If you vote early for the winner your state will get more bucks from the government.

The 2008 presidential campaign season had the earliest statewide primaries and caucuses in memory, starting with the Iowa Caucus on Jan. 3. Now research from North Carolina State University shows that states may have good reason to push for an early contest. States that hold early presidential primaries or caucuses get a larger share of per capita federal procurement spending compared to other states, the new study says. But being early is not enough, study author Dr. Andrew Taylor says states must also pick the winner.

"Obviously this has real-world ramifications," Taylor says. "Here is some evidence that order does matter, and that there is some incentive for states to try to move forward in the presidential nomination process."

Evaluating data from 1984 through 2004, the new report finds that the earlier a state holds its primary or caucus, the more federal procurement funding it receives per capita as long as it backed the candidate who ultimately won the White House. Taylor explains that states receive minimal benefit if they vote early but back a candidate who ultimately drops out of the race or loses the election. Federal procurement is federal funding for goods and services, such as defense contracts.

States that hold later contests, after the field of candidates has been narrowed, have a better chance at picking the winning candidate. But Taylor says that advantage is effectively negated, because states with later primaries or caucuses won't receive much - if any - added benefit for backing the winner.

For example, Taylor's research shows that "If the first state chooses the ultimately victorious presidential candidate in a competitive nomination ... it receives $35.29 more in procurement per capita than if it had picked a loser." In comparison, the benefit if the eighth state picks the eventual winner would be approximately $22.05 more in procurement per capita. Beyond the ninth contest, Taylor says, the benefits are no longer statistically significant.

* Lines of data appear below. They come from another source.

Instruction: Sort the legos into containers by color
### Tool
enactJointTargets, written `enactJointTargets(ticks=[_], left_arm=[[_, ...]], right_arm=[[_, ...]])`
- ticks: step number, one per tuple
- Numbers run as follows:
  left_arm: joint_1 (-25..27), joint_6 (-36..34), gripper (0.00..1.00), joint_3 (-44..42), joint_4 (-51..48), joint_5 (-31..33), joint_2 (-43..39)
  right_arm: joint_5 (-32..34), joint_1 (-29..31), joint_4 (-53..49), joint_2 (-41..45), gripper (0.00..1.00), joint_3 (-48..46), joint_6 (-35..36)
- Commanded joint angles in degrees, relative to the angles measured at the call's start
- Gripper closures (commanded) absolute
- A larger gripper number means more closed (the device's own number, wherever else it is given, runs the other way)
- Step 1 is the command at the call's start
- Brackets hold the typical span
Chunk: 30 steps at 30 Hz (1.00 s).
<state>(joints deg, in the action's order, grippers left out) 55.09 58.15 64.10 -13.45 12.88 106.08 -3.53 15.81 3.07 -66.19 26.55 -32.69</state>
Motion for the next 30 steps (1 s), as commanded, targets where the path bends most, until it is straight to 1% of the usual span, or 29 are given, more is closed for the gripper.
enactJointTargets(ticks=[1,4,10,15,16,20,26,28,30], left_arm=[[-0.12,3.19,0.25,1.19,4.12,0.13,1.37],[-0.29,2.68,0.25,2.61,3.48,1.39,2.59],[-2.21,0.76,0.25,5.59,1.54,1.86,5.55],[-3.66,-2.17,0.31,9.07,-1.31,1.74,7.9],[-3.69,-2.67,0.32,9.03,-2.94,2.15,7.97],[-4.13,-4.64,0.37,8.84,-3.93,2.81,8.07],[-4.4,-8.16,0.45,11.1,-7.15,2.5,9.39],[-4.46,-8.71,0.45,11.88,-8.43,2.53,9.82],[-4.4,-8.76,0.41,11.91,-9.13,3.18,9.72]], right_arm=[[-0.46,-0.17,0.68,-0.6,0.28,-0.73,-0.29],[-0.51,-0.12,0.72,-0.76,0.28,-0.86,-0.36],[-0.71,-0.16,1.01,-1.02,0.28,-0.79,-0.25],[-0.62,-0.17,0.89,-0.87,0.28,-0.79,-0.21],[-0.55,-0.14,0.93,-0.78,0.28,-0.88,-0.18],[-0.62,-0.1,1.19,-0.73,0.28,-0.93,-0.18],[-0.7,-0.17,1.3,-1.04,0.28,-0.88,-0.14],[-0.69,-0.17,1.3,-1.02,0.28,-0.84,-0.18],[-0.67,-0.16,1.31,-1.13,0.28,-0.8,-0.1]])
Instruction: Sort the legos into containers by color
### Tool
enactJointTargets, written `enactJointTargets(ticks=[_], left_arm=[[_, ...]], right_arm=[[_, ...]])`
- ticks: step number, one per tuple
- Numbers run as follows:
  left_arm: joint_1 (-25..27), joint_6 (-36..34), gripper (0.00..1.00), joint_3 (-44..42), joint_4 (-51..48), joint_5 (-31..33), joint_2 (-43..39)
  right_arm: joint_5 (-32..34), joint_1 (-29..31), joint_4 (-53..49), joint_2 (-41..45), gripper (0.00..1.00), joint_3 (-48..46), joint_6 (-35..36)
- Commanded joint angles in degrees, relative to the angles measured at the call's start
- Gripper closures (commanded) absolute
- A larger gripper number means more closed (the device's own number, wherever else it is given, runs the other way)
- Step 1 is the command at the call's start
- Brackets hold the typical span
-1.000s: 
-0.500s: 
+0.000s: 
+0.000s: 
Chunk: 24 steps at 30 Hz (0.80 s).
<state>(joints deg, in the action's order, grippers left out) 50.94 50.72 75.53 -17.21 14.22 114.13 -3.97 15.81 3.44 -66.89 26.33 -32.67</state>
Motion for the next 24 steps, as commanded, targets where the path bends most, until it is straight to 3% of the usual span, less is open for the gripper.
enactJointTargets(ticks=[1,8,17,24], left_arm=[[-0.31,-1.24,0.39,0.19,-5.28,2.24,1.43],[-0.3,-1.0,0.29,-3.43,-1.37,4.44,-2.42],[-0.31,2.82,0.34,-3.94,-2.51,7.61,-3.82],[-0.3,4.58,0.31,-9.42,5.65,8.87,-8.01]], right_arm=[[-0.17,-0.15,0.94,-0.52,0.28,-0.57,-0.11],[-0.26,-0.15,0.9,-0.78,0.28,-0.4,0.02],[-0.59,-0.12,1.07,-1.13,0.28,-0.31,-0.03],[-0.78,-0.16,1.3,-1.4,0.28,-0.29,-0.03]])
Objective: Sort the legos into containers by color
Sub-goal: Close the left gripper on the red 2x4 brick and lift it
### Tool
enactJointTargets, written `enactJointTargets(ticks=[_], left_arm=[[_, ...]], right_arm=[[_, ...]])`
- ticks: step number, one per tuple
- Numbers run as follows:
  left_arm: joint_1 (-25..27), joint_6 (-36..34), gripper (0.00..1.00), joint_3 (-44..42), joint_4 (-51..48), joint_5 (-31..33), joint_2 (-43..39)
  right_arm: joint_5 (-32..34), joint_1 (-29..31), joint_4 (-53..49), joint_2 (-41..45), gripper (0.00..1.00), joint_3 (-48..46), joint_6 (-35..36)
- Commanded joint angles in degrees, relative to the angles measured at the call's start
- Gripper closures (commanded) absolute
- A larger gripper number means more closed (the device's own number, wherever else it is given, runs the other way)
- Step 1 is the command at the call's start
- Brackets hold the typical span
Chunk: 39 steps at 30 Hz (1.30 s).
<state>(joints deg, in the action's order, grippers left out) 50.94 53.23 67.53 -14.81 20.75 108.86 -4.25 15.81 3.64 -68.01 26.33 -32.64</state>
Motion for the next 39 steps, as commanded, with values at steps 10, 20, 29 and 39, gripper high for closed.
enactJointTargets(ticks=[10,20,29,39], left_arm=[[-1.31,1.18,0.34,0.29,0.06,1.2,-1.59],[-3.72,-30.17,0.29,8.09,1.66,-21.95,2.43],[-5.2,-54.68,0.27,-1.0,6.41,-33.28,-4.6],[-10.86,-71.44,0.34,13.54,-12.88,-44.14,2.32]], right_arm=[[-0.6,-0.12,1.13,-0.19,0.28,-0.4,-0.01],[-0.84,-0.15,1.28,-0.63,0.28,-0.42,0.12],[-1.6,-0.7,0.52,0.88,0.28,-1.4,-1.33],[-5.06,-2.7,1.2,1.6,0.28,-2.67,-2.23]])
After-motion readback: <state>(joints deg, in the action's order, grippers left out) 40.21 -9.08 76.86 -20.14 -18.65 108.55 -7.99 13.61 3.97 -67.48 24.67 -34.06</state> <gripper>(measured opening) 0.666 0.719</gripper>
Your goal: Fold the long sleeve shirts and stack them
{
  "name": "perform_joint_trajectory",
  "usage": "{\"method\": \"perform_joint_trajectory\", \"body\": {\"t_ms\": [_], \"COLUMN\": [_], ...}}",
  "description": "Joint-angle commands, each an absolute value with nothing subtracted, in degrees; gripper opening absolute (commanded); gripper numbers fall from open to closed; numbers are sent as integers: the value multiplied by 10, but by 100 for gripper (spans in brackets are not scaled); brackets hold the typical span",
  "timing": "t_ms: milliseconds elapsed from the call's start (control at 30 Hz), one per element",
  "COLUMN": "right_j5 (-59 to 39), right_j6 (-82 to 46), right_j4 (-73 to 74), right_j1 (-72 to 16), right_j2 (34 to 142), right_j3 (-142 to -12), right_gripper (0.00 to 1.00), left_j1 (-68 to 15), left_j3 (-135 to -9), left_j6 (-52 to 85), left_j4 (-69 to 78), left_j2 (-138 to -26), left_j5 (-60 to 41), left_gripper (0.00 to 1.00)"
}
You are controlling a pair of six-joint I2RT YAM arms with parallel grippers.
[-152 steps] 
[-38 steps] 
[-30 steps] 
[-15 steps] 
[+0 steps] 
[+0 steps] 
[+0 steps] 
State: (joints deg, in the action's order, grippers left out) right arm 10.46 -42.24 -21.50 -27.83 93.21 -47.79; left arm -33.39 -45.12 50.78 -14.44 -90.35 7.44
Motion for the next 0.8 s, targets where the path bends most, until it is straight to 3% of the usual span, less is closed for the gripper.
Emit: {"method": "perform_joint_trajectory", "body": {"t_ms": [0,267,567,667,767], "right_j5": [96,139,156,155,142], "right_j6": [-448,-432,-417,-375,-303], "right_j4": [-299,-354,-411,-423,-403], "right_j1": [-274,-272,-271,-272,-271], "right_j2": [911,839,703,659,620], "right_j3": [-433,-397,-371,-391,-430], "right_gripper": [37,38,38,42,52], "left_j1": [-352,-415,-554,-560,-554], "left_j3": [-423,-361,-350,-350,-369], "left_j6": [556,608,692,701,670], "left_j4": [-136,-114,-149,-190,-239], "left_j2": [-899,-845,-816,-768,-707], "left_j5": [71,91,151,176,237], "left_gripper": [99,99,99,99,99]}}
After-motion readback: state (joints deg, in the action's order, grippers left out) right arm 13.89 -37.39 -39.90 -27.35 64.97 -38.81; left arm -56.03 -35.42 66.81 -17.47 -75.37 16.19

Pretty small winnings though.

Share |      By Randall Parker at 2009 April 06 11:10 PM  Politics Money


Comments
Anonymous said at April 7, 2009 4:07 PM:

Right. A payoff country. Explain to me how I'm supposed to respect a country like that. I don't. I don't respect the country I live in and am a citizen of. If I knew where to go, I think I would make the jump and leave. Where is there a country as honest as I am ?

Steve Johnson said at April 7, 2009 8:04 PM:

The interesting thing is actually the reverse of the study.

It shows how low power the elected parts of the government are compared to the permanent government. You get a small bump for being essential to the election of the president.

$35.29 per voter, the alleged owners of the government.

Compare to the year in and year out guaranteed employment for people working for the government. What's a 45k per year lifetime annuity that comes with health insurance worth?

Randall Parker said at April 7, 2009 8:56 PM:

Steve, Yes, the vote really isn't worth that much. A few tens of dollars. Not worth my time.

I think it is worth more to invest in learning how to avoid the reach of the Leviathan. Learn tax law for example.

miles said at April 8, 2009 9:15 AM:

Politicians seeking "momentum" in early primaries promise these states a great deal hoping for early votes that get them ahead in polls................so people in larger states that come later in the primary process will associate them with being "winners". They have to deliver on a few of these promises of course, hence some of the pork that has went Iowa and New Hampshire's way.


This has been going on for a while unfortunately.


I think the primaries should all be grouped to be held on about four different days------------so as to lessen the media's influence over them and to let people just decide on who they like the best instead of trying to vote for the winner, etc.